The morning papers reported on the programme and picked out Will for special mention. ‘Fluency with integrity,’ wrote one (upmarket) critic. ‘A Prince Charming delivers,’ wrote another (downmarket). Mannochie got on the phone and they agreed some well-focused local publicity would go a long way to propping up his image in the constituency.
One of the reporters asked, ‘How do you feel about being the most glamorous couple in Parliament?’
A girl in leather trousers stuck up a finger. ‘Are you feeding the baby yourself, Mrs Savage?’
Mannochie intervened. ‘If you wish to question Will on policy, now is the moment.’
The girl made a face.
Relaxed and smiling, Will allowed the photographers to take as many shots as they wished and answered all their questions. Then I spotted the expression in his eyes that was neither patient nor obedient. It was a private expression that only I could interpret – a signpost to the secret, erotic territory that we shared – and it made my senses quiver.
Mannochie had arranged that I would give one interview and I retreated with Chloe, who was behaving beautifully, into a smaller room with the girl in leather trousers whose name was Lucy.
She set down a tape-recorder between us. ‘How do you see the role of today’s political wife?’
‘It’s developing…’ I replied. In the sudden quiet, my exhilaration vanished, my bones almost burned with fatigue, and the weight of my broken nights hung like oil paintings under my eyes.
‘So, not the traditional helpmeet, then?’
‘Wives are different from the way they used to be.’
‘Would you vote differently from your husband?’
‘If I felt it was right.’
She looked extra sympathetic. ‘Given that political marriages are, for obvious reasons, at risk, do you think you can hack it with motherhood and a career?’
I resented the implication that Will and I were doomed. ‘I am not prepared to answer that question,’ I said. ‘As you will have noticed, my baby is still very young.’
From that moment, the interview limped.
Two days later, the article was published. The headline read: ‘Sceptical and Independent, the Modern MP’s Wife Votes against Her Husband’. The text read: ‘Fanny Savage is one of a new breed: a modern woman with a career and a mind of her own. If she felt it was right, she would vote for the opposition.’

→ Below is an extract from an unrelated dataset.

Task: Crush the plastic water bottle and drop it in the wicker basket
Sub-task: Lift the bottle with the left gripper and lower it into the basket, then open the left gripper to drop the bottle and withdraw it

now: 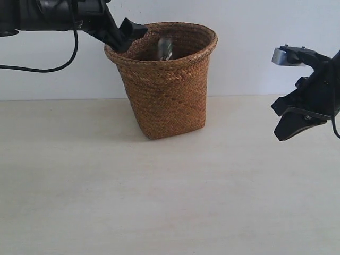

Pearl Veriker rang while I was still in bed feeding Chloe, and read the article out over the phone. ‘That was so unwise, Fanny. A betrayal, even.’
With a sick feeling, I realized that Pearl’s rulebook was more complicated than I had thought. ‘Pearl, I am entitled to my own views, and this is hardly treason.’
But, as with the wearing of tights, it seemed that there was no room for negotiation. In the end, I handed the phone over to Will and listened to him finessing Pearl back into calm.